The Irony of Invincibility
Arthur Pumble was a man on a mission: to outlive everyone, not out of spite, but out of a profound statistical terror. From the tender age of seven, after witnessing a particularly vigorous sneeze dislodge a neighbour's toupée (and, he suspected, a good chunk of dignity), Arthur became acutely aware of life's capricious nature. He concluded that existence was merely a series of increasingly elaborate booby traps.
He constructed his life into a fortress of padded corners, hermetically sealed windows, and a diet consisting solely of bland, fortified nutrient paste delivered via a custom-designed, anti-choking tube. His ergonomic armchair was his throne, his air-purifying helmet his crown. He hadn't stepped outside in forty years, convinced that the sheer statistical probability of a rogue pigeon, a wobbly paving slab, or an existential meteor strike made the outdoors an unacceptable risk. His home was a monument to over-preparation, every surface soft, every germ eradicated, every potential hazard cataloged and neutralized – until it wasn't.

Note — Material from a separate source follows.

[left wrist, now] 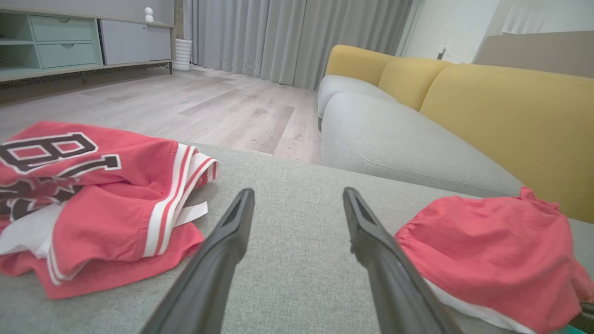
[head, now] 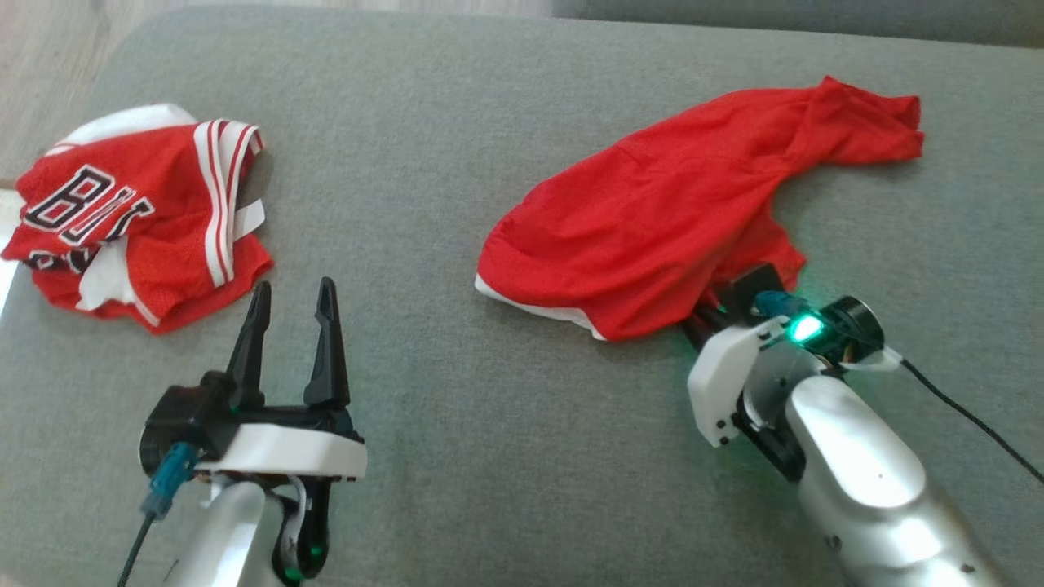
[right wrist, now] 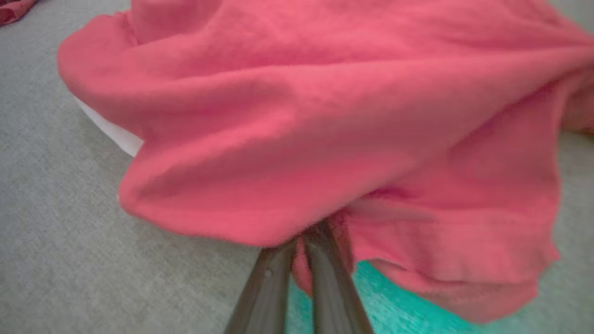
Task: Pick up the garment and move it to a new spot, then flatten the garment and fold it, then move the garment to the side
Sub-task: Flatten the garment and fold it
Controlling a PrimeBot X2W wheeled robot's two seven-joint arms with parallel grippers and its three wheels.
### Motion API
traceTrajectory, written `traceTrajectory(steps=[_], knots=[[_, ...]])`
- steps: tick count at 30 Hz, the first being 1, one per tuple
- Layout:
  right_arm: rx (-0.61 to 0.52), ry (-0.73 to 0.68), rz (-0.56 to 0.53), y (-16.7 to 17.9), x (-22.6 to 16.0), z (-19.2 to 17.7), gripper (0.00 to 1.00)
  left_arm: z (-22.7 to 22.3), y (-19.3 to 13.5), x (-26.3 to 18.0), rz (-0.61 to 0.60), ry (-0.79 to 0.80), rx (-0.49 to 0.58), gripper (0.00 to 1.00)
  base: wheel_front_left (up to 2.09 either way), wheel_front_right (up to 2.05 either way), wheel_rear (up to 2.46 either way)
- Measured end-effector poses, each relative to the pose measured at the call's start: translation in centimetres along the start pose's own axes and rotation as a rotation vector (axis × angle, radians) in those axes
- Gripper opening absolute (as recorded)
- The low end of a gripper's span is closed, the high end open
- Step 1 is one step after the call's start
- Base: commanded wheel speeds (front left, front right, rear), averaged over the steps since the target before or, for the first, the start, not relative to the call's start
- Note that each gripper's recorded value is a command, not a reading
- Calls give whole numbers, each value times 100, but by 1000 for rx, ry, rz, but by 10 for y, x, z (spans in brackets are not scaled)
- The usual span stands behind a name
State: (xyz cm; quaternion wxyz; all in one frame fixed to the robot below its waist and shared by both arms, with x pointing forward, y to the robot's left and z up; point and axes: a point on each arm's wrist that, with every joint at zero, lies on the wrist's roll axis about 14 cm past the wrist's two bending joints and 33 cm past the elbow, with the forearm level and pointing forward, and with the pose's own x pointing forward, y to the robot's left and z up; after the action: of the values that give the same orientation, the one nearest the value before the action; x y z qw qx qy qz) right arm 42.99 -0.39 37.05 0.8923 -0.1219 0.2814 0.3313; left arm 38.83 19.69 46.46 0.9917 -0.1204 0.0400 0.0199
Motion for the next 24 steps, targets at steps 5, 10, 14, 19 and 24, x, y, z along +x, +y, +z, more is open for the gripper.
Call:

He was ninety-three, remarkably preserved, if a touch translucent from lack of sunlight and a complete absence of character-building scrapes. On a Tuesday, a day Arthur had meticulously calculated to be statistically the safest of the week, a fly – a rogue, unprecedented, and utterly baffling *fly* – materialized in his otherwise pristine living area. It buzzed with an insolent disregard for his triple-filtration system and the very concept of 'germ-free zones'.
Arthur, startled by the sheer audacity of its existence within his sanctum, flinched. His perfectly balanced, ergonomically correct posture faltered. He tripped over the anti-slip, non-allergenic, extra-plush rug, which, ironically, offered *too much* traction. His head, protected by its state-of-the-art, impact-absorbing helmet, connected with the only corner in the entire room he had deemed 'sufficiently rounded' rather than fully padded. A calculation error of profound, and fatal, simplicity.
The impact was negligible. A feather falling on a cloud. But Arthur, whose body had never truly exerted itself, never fought a germ, never climbed a stair, was exquisitely, terminally frail. His meticulously preserved system, built to withstand everything, buckled under the weight of precisely *nothing*. He expired, a faint sigh escaping his lips, a testament to his life’s ultimate, exquisite irony. The fly, having accomplished its unwitting mission, landed briefly on Arthur’s lifeless nose, cleaned its tiny legs, and buzzed towards the only slightly ajar window – a delivery man had carelessly left it cracked during his paste drop-off. Life, it seemed, always found a way in. And always, always, a way out.